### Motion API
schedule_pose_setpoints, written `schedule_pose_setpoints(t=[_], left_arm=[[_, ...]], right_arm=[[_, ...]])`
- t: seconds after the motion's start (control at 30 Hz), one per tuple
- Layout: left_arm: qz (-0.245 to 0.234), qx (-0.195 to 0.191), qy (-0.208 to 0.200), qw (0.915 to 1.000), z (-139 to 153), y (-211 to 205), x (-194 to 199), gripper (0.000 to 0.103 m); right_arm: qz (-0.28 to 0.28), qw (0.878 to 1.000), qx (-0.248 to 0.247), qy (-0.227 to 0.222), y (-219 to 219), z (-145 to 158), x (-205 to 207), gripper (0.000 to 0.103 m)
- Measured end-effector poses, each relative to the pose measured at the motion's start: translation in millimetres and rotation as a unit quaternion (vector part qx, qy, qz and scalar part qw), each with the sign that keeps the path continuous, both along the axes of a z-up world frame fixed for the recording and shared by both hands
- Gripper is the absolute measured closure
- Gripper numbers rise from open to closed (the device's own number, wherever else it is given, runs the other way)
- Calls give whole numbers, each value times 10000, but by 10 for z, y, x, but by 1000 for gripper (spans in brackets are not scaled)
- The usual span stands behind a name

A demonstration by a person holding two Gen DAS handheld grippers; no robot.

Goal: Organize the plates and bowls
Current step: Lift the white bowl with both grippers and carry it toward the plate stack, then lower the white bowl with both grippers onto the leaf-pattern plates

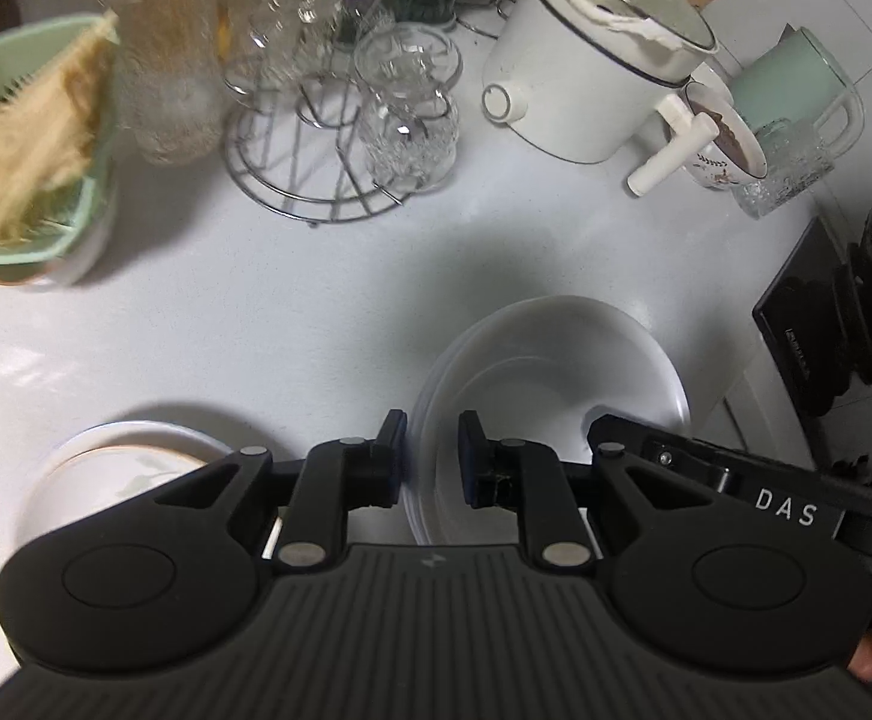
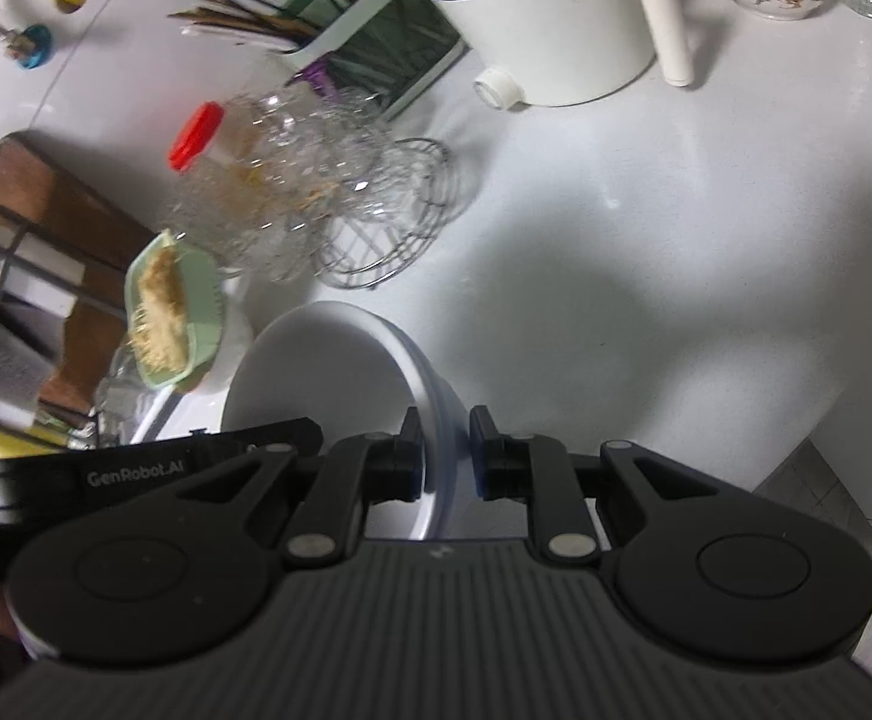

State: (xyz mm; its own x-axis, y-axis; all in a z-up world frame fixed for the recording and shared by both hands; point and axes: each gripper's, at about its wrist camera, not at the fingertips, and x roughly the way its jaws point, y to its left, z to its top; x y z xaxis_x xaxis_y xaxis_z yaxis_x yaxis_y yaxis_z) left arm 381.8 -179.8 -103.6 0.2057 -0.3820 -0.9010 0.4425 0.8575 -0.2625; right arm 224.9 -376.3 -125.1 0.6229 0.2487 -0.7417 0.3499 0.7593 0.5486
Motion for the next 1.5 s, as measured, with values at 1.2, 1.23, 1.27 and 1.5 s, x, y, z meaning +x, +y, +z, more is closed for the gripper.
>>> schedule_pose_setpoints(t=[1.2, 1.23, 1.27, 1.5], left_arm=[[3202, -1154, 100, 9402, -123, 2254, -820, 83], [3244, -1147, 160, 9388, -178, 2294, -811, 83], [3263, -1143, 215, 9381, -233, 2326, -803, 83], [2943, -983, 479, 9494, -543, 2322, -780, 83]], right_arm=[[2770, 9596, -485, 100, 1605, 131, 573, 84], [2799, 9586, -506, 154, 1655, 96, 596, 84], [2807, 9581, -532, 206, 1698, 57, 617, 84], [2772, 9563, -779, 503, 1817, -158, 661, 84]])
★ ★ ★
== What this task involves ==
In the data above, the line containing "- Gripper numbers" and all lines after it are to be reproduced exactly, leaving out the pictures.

== The completed task ==
- Gripper numbers rise from open to closed (the device's own number, wherever else it is given, runs the other way)
- Calls give whole numbers, each value times 10000, but by 10 for z, y, x, but by 1000 for gripper (spans in brackets are not scaled)
- The usual span stands behind a name

A demonstration by a person holding two Gen DAS handheld grippers; no robot.

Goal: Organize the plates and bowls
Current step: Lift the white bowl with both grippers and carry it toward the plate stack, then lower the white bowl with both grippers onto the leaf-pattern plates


State: (xyz mm; its own x-axis, y-axis; all in a z-up world frame fixed for the recording and shared by both hands; point and axes: each gripper's, at about its wrist camera, not at the fingertips, and x roughly the way its jaws point, y to its left, z to its top; x y z xaxis_x xaxis_y xaxis_z yaxis_x yaxis_y yaxis_z) left arm 381.8 -179.8 -103.6 0.2057 -0.3820 -0.9010 0.4425 0.8575 -0.2625; right arm 224.9 -376.3 -125.1 0.6229 0.2487 -0.7417 0.3499 0.7593 0.5486
Motion for the next 1.5 s, as measured, with values at 1.2, 1.23, 1.27 and 1.5 s, x, y, z meaning +x, +y, +z, more is closed for the gripper.
>>> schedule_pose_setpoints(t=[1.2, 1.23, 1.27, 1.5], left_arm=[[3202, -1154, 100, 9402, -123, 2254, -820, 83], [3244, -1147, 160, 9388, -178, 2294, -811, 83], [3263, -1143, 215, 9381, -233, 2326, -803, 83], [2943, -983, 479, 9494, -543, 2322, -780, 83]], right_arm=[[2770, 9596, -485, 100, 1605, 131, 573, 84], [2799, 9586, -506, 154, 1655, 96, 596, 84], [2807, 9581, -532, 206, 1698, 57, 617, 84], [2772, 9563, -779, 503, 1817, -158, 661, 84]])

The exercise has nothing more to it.